▸ EXERCISE DIRECTIONS:
Transcribe the lines below exactly, beginning with the line that holds "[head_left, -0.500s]" and ending with the final line, both included. Pictures are to be left out.

▸ DATA:
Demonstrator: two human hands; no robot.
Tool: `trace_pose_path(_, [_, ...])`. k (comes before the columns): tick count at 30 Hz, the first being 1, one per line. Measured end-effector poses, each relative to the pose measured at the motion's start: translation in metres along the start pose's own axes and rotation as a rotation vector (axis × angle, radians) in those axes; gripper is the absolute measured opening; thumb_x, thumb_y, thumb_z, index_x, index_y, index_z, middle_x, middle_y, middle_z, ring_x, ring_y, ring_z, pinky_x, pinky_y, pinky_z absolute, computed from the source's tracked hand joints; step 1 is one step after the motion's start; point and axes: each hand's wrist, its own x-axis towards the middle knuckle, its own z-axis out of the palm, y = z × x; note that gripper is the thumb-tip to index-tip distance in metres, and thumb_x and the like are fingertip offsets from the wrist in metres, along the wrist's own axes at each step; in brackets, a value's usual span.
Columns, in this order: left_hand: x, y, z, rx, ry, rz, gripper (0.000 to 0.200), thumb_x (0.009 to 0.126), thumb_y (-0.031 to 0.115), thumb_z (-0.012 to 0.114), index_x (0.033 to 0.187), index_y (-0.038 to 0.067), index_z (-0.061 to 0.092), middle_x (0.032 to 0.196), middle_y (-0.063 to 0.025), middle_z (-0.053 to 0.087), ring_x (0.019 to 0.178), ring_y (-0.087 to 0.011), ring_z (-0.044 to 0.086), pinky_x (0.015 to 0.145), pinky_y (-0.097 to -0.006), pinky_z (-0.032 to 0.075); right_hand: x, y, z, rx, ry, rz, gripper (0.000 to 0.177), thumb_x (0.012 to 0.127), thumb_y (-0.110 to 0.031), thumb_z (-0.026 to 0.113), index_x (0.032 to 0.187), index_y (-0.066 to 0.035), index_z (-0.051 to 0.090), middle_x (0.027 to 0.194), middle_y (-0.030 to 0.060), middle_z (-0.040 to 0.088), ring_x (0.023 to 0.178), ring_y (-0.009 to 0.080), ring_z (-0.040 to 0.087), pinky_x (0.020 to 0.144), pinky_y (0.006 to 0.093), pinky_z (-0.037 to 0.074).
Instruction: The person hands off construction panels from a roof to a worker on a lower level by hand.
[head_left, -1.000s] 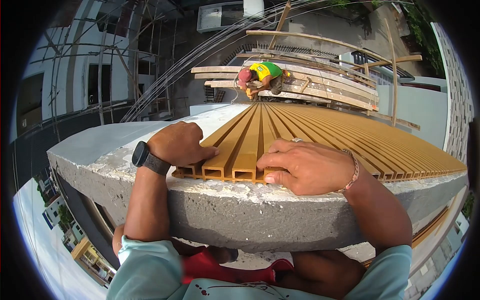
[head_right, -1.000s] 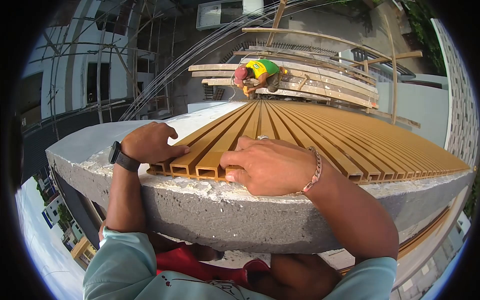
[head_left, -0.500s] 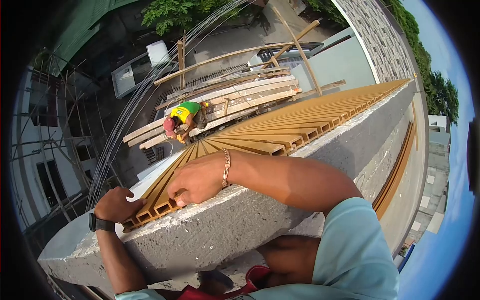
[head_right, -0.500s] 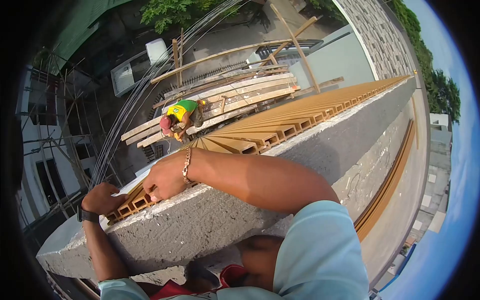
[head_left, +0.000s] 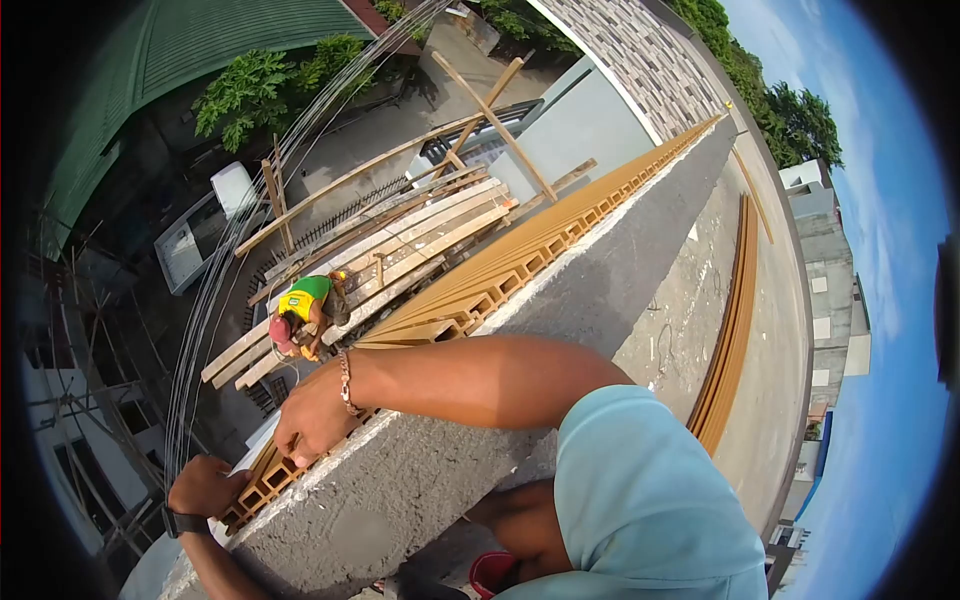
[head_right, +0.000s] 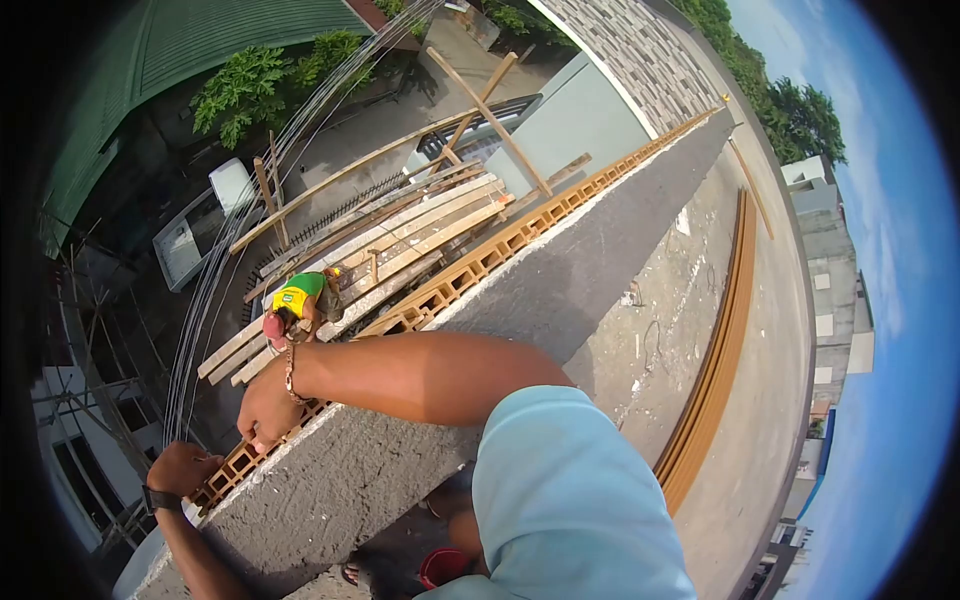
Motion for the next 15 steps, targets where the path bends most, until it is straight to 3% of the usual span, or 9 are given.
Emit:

▸ RESPONSE TO THIS TASK:
[head_left, -0.500s] 
[head_right, -0.500s] 
[head_left, +0.000s] 
[head_right, +0.000s] 
Motion for the next 15 steps, targets where the path bends most, until it is straight to 3% of the usual span, or 9 are given.
Emit:

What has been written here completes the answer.